• [Work instructions]:
What is needed is an exact copy of the lines in the listing below, from the one with "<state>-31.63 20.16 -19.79" up to and including the one with "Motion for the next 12", with no other lines.

----------

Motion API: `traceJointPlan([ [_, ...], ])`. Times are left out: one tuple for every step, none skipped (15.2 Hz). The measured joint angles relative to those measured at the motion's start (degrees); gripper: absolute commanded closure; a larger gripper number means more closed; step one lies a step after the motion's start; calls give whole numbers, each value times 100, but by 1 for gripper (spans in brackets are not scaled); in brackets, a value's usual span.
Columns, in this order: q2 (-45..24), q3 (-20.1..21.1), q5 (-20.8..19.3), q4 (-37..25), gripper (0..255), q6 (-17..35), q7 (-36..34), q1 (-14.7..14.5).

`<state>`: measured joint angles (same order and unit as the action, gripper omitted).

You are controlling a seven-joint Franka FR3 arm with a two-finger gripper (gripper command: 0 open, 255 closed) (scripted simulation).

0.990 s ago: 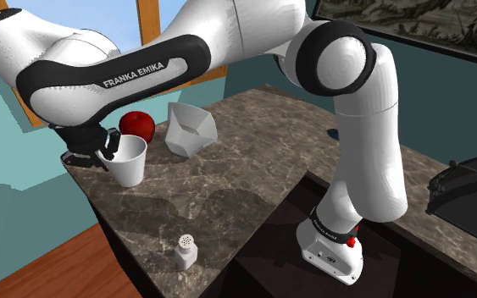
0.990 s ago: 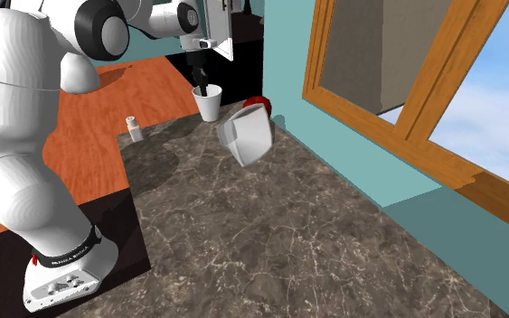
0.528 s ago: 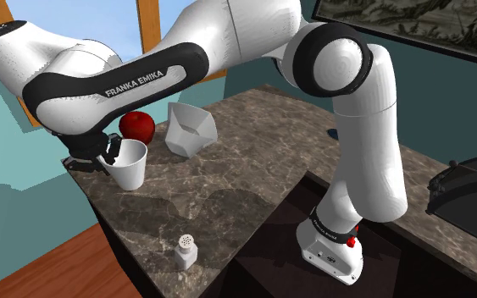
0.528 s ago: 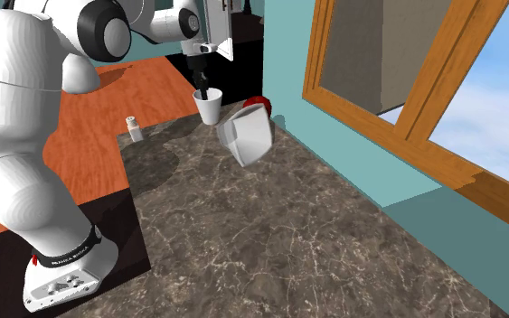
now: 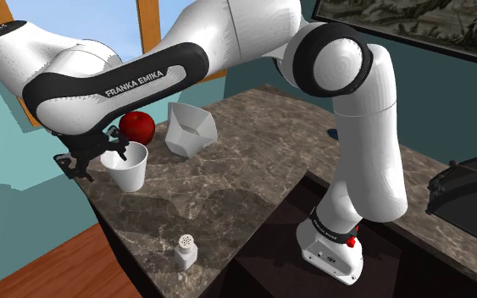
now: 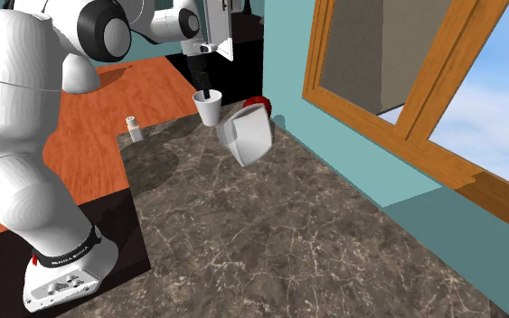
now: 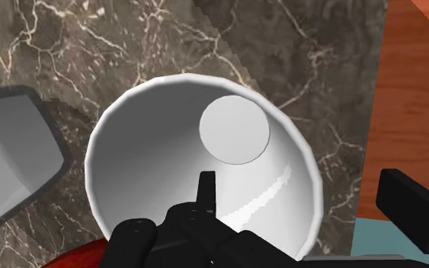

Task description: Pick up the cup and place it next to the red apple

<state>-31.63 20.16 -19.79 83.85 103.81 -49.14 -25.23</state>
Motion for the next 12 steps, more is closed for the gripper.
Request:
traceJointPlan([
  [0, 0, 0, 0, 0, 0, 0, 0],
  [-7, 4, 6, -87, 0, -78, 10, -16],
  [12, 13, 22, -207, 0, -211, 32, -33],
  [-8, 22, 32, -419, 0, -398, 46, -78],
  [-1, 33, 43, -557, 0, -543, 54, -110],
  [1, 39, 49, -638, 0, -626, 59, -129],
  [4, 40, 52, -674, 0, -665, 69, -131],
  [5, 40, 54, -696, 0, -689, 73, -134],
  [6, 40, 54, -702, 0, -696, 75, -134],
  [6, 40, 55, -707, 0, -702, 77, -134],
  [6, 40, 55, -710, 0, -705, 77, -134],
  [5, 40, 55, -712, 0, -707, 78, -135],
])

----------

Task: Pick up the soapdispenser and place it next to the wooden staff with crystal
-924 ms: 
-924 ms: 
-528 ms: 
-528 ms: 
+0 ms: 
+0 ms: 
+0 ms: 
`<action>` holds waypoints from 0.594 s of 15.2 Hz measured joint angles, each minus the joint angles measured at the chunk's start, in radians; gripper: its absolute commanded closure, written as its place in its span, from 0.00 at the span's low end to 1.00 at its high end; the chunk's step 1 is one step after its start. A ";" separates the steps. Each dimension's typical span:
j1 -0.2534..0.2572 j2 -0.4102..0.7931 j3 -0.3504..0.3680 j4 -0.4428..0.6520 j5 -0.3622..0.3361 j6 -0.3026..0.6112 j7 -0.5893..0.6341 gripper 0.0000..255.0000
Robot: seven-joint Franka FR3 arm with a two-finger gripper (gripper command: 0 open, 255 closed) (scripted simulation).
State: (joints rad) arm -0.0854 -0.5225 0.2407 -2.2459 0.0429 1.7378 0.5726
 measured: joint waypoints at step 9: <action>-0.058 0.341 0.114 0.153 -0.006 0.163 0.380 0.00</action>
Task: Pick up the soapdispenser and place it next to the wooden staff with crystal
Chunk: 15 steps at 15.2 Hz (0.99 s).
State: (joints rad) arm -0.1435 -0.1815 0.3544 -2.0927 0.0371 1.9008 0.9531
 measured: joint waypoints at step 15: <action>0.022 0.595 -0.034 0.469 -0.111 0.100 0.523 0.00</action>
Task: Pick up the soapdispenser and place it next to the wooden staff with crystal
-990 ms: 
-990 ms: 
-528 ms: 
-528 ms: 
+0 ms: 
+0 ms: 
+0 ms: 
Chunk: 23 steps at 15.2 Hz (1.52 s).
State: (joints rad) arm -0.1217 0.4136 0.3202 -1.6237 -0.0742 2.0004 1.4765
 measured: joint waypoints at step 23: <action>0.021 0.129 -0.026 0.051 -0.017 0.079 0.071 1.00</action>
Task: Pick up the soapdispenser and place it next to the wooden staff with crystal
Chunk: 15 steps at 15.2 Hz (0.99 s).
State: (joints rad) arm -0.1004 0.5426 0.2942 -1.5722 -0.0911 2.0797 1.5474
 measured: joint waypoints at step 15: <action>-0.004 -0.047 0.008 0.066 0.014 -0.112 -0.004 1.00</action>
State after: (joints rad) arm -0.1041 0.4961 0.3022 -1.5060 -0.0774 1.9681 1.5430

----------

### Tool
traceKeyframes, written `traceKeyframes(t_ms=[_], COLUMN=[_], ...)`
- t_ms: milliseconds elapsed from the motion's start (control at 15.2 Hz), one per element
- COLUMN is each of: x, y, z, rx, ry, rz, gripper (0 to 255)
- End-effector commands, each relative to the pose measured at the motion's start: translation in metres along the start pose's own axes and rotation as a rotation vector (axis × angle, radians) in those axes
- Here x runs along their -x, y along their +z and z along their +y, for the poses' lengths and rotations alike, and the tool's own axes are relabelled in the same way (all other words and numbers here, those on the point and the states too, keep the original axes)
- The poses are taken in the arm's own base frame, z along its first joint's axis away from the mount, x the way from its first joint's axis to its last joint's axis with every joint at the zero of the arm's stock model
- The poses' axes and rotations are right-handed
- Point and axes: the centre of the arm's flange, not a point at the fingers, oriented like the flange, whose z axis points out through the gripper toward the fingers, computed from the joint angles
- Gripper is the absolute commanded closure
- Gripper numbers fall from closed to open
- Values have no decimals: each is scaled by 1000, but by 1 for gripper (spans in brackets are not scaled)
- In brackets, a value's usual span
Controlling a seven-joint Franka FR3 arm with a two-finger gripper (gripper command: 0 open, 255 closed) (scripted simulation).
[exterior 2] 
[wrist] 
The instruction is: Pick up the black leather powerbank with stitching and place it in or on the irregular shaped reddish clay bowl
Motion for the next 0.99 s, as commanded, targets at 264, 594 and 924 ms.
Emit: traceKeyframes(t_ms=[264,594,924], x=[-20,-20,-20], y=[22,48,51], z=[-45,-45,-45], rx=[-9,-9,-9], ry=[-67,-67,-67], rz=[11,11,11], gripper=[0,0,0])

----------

• [Solution to the problem]:
<state>-31.63 20.16 -19.79 83.85 103.81 -49.14 -25.23</state>
Motion for the next 12 steps, more is closed for the gripper.

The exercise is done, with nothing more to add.